What is being asked:
When you copy the data that follows, reproduce every word exactly and leave out the images.
========================
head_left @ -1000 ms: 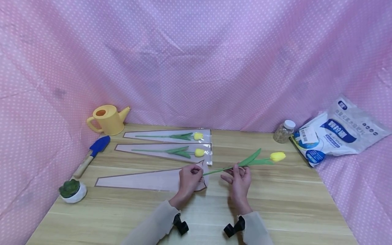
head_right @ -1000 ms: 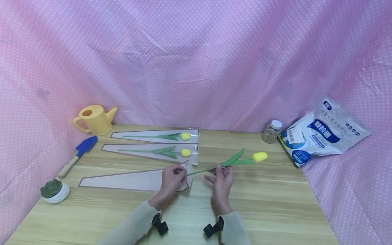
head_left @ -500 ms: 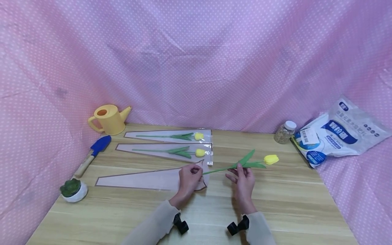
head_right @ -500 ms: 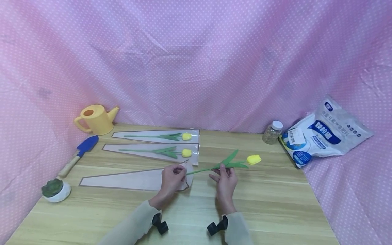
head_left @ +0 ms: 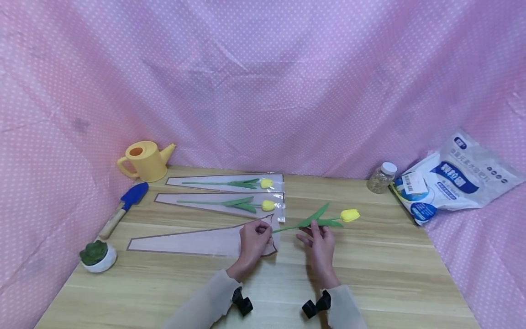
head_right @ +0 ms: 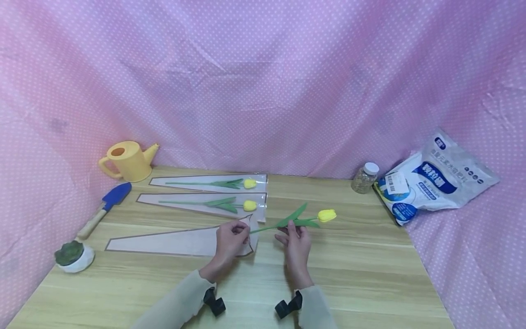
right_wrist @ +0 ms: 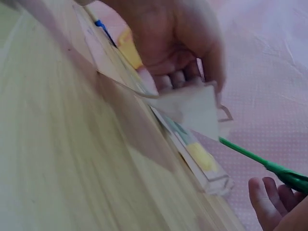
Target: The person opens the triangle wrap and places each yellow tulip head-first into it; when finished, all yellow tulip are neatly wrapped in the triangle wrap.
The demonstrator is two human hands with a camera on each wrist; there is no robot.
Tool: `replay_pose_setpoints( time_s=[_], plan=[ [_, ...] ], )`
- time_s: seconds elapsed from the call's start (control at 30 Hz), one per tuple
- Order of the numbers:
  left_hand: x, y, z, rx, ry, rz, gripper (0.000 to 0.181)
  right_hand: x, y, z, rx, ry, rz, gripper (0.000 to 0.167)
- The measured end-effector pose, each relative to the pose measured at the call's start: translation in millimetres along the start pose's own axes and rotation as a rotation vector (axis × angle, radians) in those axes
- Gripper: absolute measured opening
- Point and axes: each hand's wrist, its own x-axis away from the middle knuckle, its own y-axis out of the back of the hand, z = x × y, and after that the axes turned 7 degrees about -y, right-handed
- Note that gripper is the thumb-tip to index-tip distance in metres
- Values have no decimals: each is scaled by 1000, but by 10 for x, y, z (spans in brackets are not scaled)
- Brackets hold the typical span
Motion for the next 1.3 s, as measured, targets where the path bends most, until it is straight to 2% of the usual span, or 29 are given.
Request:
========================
Solution for this exercise:
head_left @ -1000 ms: 
head_right @ -1000 ms: 
head_left @ -500 ms: 
head_right @ -500 ms: 
head_left @ +0 ms: 
head_right @ +0 ms: 
right_wrist @ +0 ms: 
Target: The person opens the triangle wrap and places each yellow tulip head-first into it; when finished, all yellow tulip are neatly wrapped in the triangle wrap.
The demonstrator is two human hands with a camera on each wrist; there is no robot.
Tool: `replay_pose_setpoints( time_s=[_], plan=[ [_, ...] ], )`
- time_s: seconds elapsed from the call's start (control at 30 Hz), one per tuple
- Order of the numbers:
  left_hand: x, y, z, rx, ry, rz, gripper (0.000 to 0.181)
  right_hand: x, y, z, rx, ry, rz, gripper (0.000 to 0.167)
- The measured end-effector pose, each relative to the pose measured at the call's start: translation in millimetres along the start pose's own axes and rotation as a rotation vector (axis × angle, radians) in those axes
- Gripper: absolute measured opening
- Point and axes: each hand's wrist, its own x-axis away from the middle knuckle, its own y-axis out of the back of the hand, z = x × y, and after that the axes turned 7 degrees about -y, right-handed
- Note that gripper is the thumb-tip to index-tip distance in metres
- Values have no decimals: each is scaled by 1000, but by 10 for x, y, z (spans in brackets are not scaled)
- Brackets hold the typical span
Motion for the next 1.3 s, as measured, targets where the path bends most, until it is straight to 2% of the usual span, or 29 are given.
Request:

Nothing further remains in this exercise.